[Your assignment]: Every line below between the one holding "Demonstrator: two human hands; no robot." and the one holding "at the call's", inclusive, should be copied exactly, and no other line.

------ Source material

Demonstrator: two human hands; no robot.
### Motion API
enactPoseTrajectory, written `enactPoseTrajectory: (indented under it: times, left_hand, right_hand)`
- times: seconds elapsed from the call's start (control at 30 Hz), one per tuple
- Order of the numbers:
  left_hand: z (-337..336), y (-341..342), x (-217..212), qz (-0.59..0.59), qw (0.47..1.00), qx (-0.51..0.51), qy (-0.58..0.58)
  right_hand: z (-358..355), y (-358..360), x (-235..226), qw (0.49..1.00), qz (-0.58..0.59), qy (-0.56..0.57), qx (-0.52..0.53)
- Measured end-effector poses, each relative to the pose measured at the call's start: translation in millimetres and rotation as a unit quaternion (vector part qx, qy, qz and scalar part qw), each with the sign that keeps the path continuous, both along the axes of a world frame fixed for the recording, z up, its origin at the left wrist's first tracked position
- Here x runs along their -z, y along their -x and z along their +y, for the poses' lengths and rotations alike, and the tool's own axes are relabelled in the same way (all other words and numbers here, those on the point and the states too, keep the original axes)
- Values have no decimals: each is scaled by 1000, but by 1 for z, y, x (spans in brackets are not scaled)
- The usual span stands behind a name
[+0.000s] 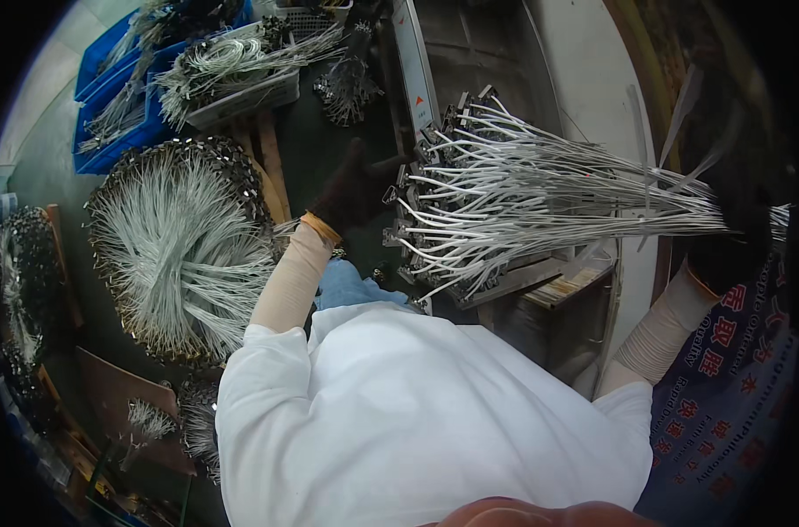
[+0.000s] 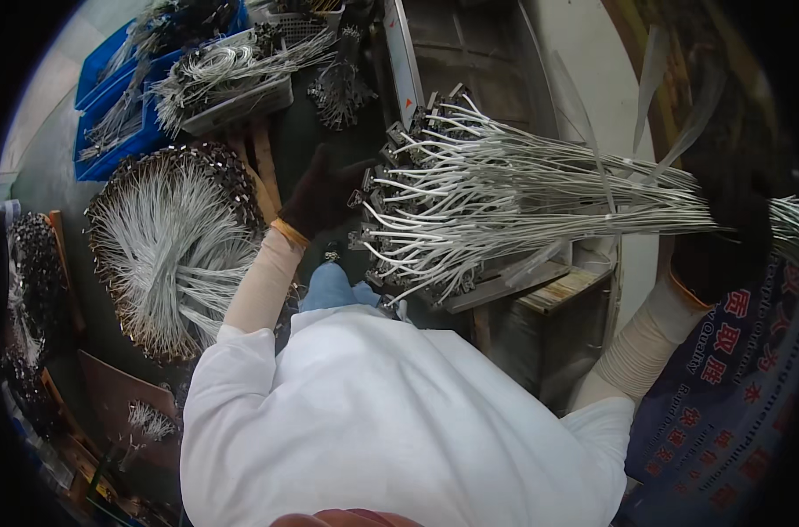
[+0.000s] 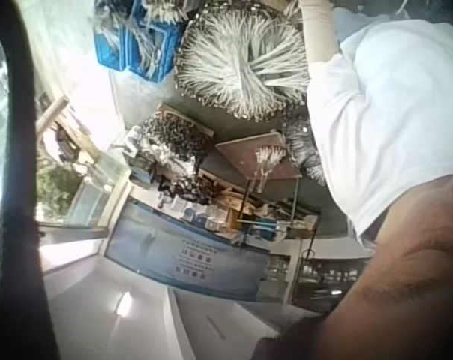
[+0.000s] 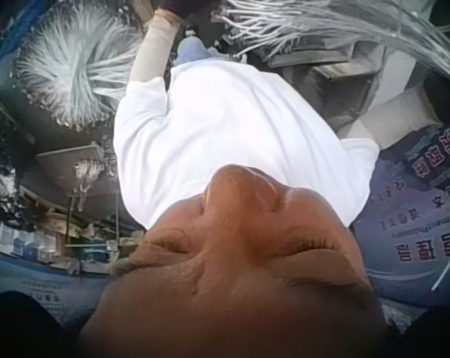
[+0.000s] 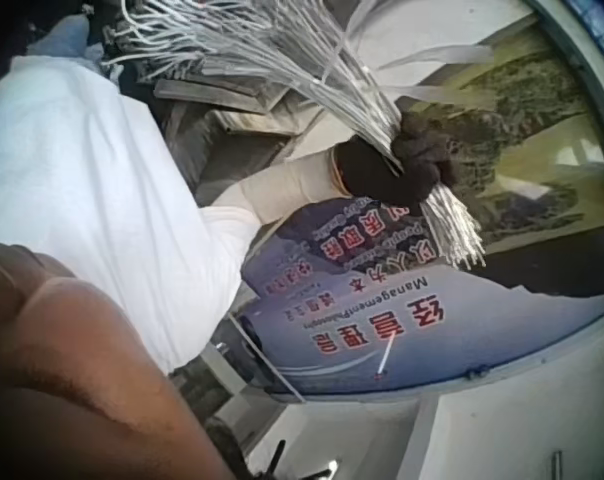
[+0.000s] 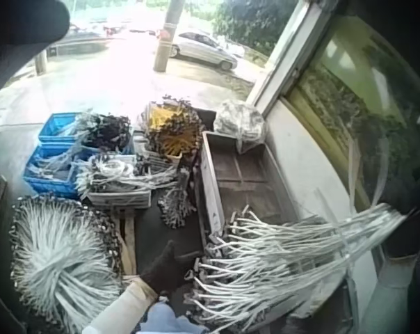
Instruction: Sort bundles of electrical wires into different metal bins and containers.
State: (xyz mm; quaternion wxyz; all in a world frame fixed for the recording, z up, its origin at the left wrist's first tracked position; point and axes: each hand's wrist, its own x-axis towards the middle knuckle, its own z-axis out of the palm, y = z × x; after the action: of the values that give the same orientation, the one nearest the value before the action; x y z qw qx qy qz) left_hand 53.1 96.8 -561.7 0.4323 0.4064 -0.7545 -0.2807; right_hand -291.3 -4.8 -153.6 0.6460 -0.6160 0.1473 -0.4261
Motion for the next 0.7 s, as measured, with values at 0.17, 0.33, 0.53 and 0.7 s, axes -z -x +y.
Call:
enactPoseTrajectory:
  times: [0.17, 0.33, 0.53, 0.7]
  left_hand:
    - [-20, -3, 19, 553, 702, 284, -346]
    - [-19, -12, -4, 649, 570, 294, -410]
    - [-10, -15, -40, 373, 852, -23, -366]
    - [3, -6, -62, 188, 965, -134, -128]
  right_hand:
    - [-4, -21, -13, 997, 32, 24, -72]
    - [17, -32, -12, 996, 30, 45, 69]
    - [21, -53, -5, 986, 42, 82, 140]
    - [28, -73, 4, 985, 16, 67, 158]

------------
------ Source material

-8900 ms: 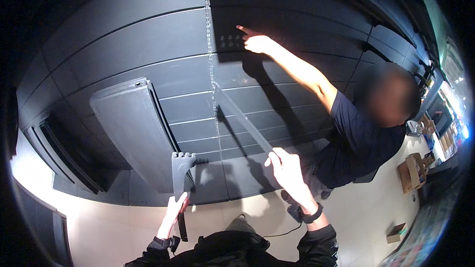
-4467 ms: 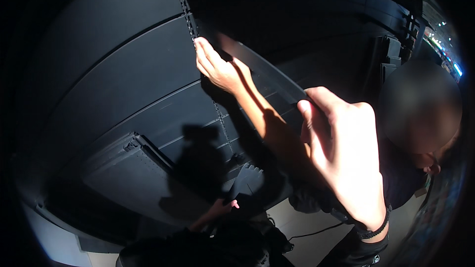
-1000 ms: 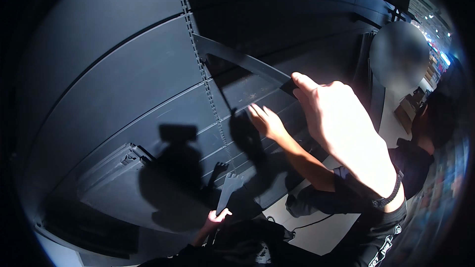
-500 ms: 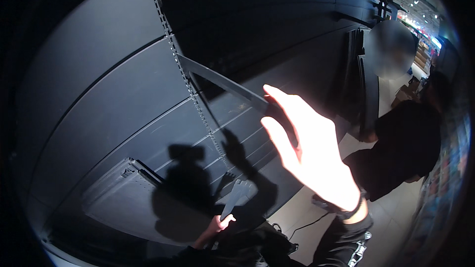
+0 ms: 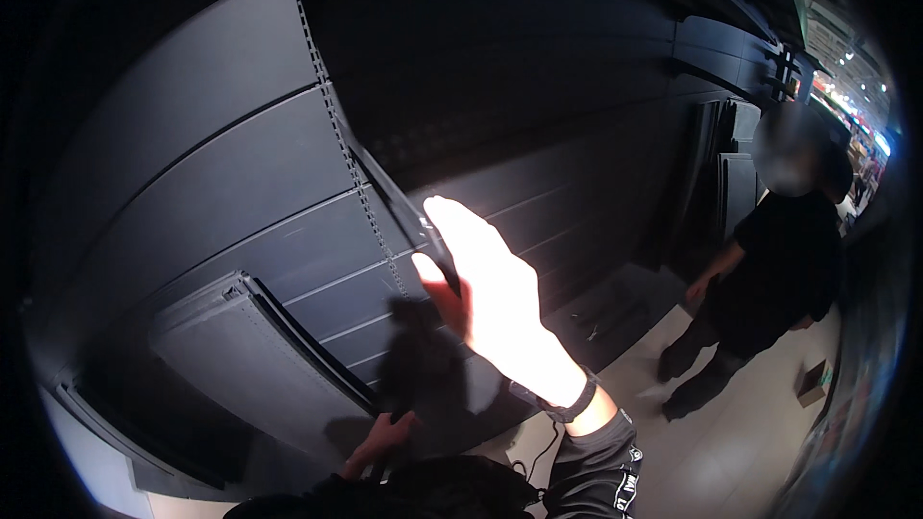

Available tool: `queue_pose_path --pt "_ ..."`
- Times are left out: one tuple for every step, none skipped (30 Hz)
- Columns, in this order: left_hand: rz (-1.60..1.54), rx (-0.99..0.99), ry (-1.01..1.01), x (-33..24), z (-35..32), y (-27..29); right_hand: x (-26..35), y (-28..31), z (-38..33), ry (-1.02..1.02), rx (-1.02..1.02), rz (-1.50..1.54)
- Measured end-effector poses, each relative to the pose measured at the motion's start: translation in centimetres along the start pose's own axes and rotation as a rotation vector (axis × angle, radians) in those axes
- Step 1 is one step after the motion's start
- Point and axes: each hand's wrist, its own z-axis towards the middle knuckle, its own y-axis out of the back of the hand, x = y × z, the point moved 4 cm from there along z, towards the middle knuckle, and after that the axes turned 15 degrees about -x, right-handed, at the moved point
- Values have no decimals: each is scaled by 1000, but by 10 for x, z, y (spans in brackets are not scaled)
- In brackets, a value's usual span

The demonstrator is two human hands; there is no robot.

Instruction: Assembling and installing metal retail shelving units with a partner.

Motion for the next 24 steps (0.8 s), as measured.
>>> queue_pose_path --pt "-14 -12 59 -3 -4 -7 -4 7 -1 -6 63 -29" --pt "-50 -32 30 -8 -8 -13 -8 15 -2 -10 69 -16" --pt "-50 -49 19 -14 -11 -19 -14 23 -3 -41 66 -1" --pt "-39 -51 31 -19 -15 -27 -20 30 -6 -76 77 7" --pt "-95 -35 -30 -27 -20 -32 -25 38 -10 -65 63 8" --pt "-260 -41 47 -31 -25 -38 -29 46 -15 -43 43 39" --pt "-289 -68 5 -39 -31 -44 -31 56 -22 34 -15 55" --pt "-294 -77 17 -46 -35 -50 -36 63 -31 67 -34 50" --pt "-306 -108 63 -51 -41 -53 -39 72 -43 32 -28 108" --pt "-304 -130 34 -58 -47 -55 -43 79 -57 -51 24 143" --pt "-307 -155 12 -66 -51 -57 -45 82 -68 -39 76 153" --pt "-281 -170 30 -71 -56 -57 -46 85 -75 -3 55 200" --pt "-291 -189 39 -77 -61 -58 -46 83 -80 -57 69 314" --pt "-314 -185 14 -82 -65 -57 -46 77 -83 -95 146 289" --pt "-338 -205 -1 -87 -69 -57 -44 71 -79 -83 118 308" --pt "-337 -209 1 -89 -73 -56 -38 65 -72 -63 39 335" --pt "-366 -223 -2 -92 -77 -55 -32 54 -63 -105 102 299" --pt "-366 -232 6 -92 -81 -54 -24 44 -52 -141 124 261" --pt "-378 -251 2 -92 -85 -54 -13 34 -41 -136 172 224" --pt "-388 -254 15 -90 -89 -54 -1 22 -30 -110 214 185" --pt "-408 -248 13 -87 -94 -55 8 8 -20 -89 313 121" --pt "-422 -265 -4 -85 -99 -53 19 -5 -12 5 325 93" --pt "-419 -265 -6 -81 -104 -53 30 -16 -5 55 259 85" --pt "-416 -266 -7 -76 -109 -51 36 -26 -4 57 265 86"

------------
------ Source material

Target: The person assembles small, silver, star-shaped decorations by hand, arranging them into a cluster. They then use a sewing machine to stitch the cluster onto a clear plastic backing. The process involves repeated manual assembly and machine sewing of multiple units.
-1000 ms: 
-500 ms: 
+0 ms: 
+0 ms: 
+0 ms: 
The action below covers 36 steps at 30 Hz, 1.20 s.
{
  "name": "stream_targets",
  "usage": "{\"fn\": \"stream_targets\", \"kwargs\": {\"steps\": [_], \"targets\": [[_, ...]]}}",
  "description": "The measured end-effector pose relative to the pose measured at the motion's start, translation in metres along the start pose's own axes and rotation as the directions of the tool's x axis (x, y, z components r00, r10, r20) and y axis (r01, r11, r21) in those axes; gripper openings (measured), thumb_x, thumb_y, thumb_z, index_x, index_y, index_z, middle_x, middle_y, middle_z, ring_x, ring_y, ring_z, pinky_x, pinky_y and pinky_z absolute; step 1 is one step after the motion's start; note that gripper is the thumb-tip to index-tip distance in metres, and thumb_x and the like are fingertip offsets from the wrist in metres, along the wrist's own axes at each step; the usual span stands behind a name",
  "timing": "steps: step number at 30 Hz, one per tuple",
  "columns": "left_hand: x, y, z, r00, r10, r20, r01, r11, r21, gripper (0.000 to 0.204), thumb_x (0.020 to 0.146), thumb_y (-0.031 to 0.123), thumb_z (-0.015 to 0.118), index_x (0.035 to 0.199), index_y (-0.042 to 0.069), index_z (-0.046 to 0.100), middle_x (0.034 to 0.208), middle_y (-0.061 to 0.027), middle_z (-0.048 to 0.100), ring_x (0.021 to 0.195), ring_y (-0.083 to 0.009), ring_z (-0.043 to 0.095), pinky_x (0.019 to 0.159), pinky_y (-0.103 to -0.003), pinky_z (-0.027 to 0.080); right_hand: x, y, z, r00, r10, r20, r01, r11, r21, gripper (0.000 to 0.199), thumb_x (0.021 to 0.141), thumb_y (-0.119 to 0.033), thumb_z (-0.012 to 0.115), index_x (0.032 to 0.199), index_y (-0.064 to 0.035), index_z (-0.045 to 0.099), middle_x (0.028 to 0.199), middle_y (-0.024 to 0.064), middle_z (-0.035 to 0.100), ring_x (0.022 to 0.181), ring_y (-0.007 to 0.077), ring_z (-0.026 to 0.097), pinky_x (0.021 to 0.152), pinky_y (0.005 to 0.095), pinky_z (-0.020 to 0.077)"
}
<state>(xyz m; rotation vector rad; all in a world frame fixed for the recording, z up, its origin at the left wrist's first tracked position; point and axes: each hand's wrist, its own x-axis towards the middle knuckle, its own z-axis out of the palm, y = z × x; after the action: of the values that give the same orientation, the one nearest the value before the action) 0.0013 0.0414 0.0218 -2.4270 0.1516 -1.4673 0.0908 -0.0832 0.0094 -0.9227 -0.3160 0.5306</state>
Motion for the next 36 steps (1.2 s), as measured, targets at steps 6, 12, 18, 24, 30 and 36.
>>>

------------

[Response]:
Demonstrator: two human hands; no robot.
### Motion API
enactPoseTrajectory, written `enactPoseTrajectory: (indented under it: times, left_hand, right_hand)`
- times: seconds elapsed from the call's start (control at 30 Hz), one per tuple
- Order of the numbers:
  left_hand: z (-337..336), y (-341..342), x (-217..212), qz (-0.59..0.59), qw (0.47..1.00), qx (-0.51..0.51), qy (-0.58..0.58)
  right_hand: z (-358..355), y (-358..360), x (-235..226), qw (0.49..1.00), qz (-0.58..0.59), qy (-0.56..0.57), qx (-0.52..0.53)
- Measured end-effector poses, each relative to the pose measured at the call's start: translation in millimetres and rotation as a unit quaternion (vector part qx, qy, qz and scalar part qw), each with the sign that keeps the path continuous, both along the axes of a world frame fixed for the recording, z up, its origin at the left wrist's first tracked position

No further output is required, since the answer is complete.